# Exercise prompt
Transcribe word for word the lines below from the line with "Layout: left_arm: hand" through the line with "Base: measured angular", ends included.

------------------------------------------------

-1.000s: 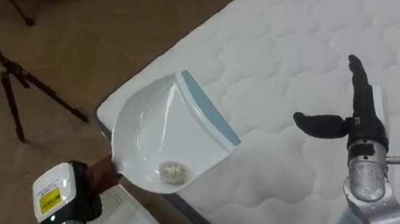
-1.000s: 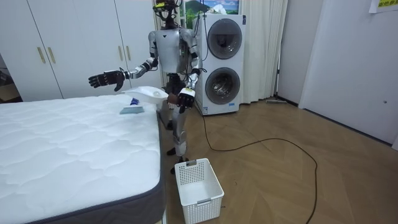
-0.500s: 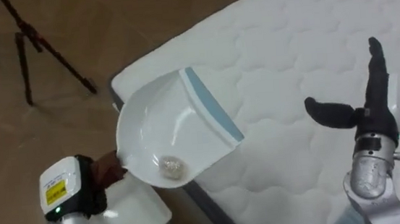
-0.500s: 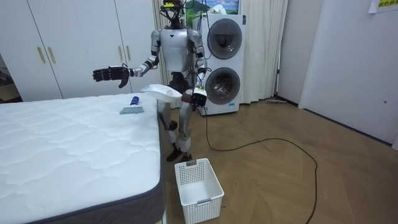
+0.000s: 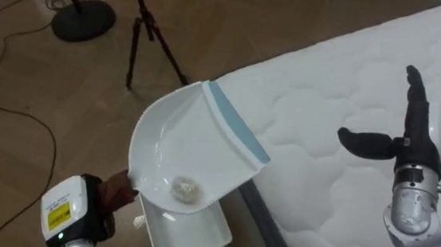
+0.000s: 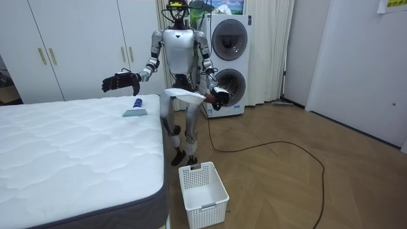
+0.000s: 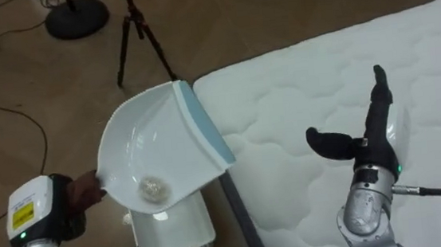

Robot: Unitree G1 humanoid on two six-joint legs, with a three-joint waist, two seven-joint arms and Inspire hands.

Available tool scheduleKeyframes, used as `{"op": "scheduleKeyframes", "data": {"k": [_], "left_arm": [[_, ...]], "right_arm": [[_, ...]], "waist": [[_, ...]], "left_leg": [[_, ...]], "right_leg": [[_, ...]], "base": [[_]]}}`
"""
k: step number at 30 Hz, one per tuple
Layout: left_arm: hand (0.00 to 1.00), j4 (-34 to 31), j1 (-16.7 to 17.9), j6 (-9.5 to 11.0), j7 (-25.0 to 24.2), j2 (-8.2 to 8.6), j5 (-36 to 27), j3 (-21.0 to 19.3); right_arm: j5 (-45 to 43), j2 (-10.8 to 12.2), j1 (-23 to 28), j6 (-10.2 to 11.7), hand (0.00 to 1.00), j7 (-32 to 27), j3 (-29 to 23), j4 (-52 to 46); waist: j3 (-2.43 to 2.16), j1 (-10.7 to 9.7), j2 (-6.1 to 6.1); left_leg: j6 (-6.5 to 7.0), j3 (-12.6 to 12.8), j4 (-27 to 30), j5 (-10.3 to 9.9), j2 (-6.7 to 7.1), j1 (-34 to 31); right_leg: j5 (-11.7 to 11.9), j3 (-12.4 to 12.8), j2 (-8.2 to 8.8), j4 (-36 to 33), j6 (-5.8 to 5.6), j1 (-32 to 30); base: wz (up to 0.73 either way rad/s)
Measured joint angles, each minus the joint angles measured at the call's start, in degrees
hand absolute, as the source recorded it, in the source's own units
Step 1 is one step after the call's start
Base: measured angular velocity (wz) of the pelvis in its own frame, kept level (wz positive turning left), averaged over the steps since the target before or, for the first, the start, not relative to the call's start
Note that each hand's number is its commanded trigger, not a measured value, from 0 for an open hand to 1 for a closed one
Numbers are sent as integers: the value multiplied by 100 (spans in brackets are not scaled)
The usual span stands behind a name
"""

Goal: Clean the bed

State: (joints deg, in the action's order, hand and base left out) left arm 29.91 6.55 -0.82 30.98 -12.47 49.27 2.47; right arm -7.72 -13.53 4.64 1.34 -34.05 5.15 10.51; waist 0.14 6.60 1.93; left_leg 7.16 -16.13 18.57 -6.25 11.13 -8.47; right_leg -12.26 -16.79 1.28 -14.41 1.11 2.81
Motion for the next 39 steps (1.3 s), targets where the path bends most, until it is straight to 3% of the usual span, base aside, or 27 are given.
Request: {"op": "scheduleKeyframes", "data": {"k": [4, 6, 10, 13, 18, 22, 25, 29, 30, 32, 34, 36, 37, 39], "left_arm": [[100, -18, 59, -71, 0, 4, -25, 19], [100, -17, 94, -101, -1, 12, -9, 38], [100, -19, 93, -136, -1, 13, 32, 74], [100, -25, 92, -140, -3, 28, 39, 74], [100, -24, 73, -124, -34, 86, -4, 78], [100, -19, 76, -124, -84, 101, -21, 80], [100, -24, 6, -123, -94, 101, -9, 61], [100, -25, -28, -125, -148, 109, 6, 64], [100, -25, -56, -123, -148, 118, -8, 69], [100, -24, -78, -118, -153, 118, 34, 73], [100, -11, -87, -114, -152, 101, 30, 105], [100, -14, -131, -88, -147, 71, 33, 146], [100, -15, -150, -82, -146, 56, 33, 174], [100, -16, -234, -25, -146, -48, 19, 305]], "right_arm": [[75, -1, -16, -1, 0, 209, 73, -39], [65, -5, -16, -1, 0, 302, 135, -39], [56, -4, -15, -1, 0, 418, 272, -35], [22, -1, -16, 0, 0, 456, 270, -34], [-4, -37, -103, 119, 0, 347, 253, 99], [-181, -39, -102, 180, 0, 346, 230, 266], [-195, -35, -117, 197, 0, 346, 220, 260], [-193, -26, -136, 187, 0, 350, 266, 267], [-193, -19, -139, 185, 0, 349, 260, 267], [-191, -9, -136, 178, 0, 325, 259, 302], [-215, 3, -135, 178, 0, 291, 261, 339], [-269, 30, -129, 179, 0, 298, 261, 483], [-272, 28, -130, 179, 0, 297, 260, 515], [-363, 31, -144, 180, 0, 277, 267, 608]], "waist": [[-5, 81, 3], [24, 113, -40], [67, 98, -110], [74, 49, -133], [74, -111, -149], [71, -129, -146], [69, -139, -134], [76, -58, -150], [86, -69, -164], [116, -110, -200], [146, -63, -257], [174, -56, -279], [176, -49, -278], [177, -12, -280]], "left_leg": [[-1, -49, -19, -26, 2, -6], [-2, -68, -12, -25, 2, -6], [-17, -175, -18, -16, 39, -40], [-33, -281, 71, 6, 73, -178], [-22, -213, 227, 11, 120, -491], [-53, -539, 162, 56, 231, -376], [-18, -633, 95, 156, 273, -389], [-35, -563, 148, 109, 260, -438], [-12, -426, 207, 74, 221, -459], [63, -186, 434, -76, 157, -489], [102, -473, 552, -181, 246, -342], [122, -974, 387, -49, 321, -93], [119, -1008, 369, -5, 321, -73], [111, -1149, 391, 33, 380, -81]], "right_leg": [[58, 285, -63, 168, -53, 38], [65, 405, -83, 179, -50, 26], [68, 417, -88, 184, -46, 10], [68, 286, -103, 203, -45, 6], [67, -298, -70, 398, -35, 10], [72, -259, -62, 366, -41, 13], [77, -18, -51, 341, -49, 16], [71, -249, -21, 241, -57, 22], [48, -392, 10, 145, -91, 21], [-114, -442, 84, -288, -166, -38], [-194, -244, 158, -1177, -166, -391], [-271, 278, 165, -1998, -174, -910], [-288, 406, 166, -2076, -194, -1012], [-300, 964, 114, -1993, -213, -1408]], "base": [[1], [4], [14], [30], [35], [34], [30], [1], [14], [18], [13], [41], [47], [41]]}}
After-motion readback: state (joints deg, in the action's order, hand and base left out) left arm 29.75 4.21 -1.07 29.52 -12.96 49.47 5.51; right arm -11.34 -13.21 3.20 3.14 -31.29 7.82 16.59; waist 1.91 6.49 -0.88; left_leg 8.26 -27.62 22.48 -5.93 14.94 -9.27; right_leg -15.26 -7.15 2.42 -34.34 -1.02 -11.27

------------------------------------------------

# Solved problem
Layout: left_arm: hand (0.00 to 1.00), j4 (-34 to 31), j1 (-16.7 to 17.9), j6 (-9.5 to 11.0), j7 (-25.0 to 24.2), j2 (-8.2 to 8.6), j5 (-36 to 27), j3 (-21.0 to 19.3); right_arm: j5 (-45 to 43), j2 (-10.8 to 12.2), j1 (-23 to 28), j6 (-10.2 to 11.7), hand (0.00 to 1.00), j7 (-32 to 27), j3 (-29 to 23), j4 (-52 to 46); waist: j3 (-2.43 to 2.16), j1 (-10.7 to 9.7), j2 (-6.1 to 6.1); left_leg: j6 (-6.5 to 7.0), j3 (-12.6 to 12.8), j4 (-27 to 30), j5 (-10.3 to 9.9), j2 (-6.7 to 7.1), j1 (-34 to 31); right_leg: j5 (-11.7 to 11.9), j3 (-12.4 to 12.8), j2 (-8.2 to 8.8), j4 (-36 to 33), j6 (-5.8 to 5.6), j1 (-32 to 30); base: wz (up to 0.73 either way rad/s)
Measured joint angles, each minus the joint angles measured at the call's start, in degrees
hand absolute, as the source recorded it, in the source's own units
Step 1 is one step after the call's start
Base: measured angular velocity (wz) of the pelvis in its own frame, kept level (wz positive turning left), averaged over the steps since the target before or, for the first, the start, not relative to the call's start

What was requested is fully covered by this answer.